Outdated Advice For Job Applicants
I was recently asked to look at some advice for new graduates entering the workforce. It was the usual mix of helpful, obvious, and trite. You know the sort - tailor your application to the job specification, make sure your CV is spelled correctly, don't give up, etc.
In the middle of it, was this doozy. "Put your application in a gold coloured envelope so it stands out from the crowd!"
This struck me as… unusual advice. But I checked against the Twitter hive mind.
I remember, during my first job hunt, being told by well-meaning advisers to "walk into the office, ask to speak to the manager, and hand over your CV! Remember a firm handshake!"
Even at the fag-end of the last century (why am I so old?!) this was objectively terrible advice. Most places wanted you to fill in a standardised application form. Sure, there were a handful of small places which would take an unsolicited CV - but they were extremely rare. And, frankly, not the sort of places which would be a springboard for a career.
Today... I can't even remember the last time I posted off a job application. Most of the things I see don't even have a postal address available. It's either "fill in this crappy online form…" or "send an email to…" or "attend this webinar to register…"
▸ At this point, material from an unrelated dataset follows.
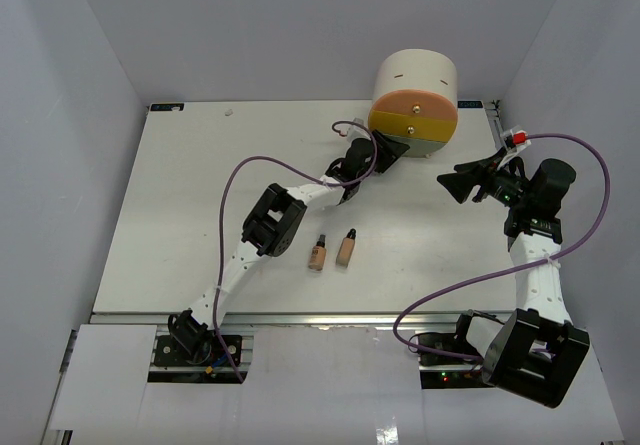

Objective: Organize the makeup

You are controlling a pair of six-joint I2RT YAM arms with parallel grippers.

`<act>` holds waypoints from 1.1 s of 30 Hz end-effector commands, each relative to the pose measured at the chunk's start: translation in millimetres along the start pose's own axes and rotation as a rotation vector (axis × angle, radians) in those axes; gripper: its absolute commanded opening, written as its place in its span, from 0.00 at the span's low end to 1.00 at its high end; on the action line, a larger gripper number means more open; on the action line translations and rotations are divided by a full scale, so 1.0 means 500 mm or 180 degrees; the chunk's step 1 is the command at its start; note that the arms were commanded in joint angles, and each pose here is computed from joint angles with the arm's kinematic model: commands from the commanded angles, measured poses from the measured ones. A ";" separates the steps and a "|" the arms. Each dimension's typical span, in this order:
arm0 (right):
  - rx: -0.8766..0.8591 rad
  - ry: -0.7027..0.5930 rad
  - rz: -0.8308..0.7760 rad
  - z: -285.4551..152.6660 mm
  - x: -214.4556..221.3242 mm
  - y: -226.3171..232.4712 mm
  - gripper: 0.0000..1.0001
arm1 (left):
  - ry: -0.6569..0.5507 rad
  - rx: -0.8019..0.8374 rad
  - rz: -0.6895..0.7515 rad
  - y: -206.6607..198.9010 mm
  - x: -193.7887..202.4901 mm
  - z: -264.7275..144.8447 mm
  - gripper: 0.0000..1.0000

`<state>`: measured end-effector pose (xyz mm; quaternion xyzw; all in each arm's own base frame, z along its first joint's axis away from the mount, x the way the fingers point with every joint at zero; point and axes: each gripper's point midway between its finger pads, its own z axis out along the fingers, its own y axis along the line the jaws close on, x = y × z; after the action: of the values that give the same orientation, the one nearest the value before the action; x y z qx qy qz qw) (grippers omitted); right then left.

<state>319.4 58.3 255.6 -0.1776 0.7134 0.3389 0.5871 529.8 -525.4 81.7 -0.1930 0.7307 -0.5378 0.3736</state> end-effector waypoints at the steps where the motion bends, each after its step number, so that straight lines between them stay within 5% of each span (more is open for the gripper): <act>1: 0.0004 -0.0040 -0.0103 0.000 -0.010 -0.004 0.75 | -0.0121 0.0138 -0.0051 -0.044 -0.026 0.013 0.57; 18: 0.0026 -0.0025 -0.0106 -0.001 -0.005 -0.007 0.75 | 0.0058 0.0425 0.0111 -0.090 -0.012 -0.058 0.21; 33: 0.0061 -0.0014 -0.0149 -0.004 0.005 -0.009 0.76 | 0.0377 0.0428 0.0189 -0.080 0.026 -0.214 0.29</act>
<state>320.2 56.9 248.5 -0.1782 0.7169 0.3333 0.5859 456.9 -478.5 85.3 -0.1482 0.7384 -0.5509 0.3597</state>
I've run dozens of recruitment campaigns - at senior and junior level - and I can't ever remember receiving a physical application form.
Would there be some novelty in receiving a coloured envelope? Sure! But I doubt I'd see it. Assuming the mail reached the right member of staff (who is probably WFH) - they'll be on the HR team. They're not going to care about one envelope - just whether you've put the right keywords to make it past the sift.
Of course, maybe my rarefied tech-industry lifestyle has left me ignorant to what things are like in the "real world". I don't doubt there are some industries where turning up unsolicited with a CV is a good way to get a foot in the door. And I'm sure some businesses run mainly on snail-mail. And having an online-only application discriminates against the digitally excluded.
But giving this sort of outdated advice to new entrants in the job market is just cruel.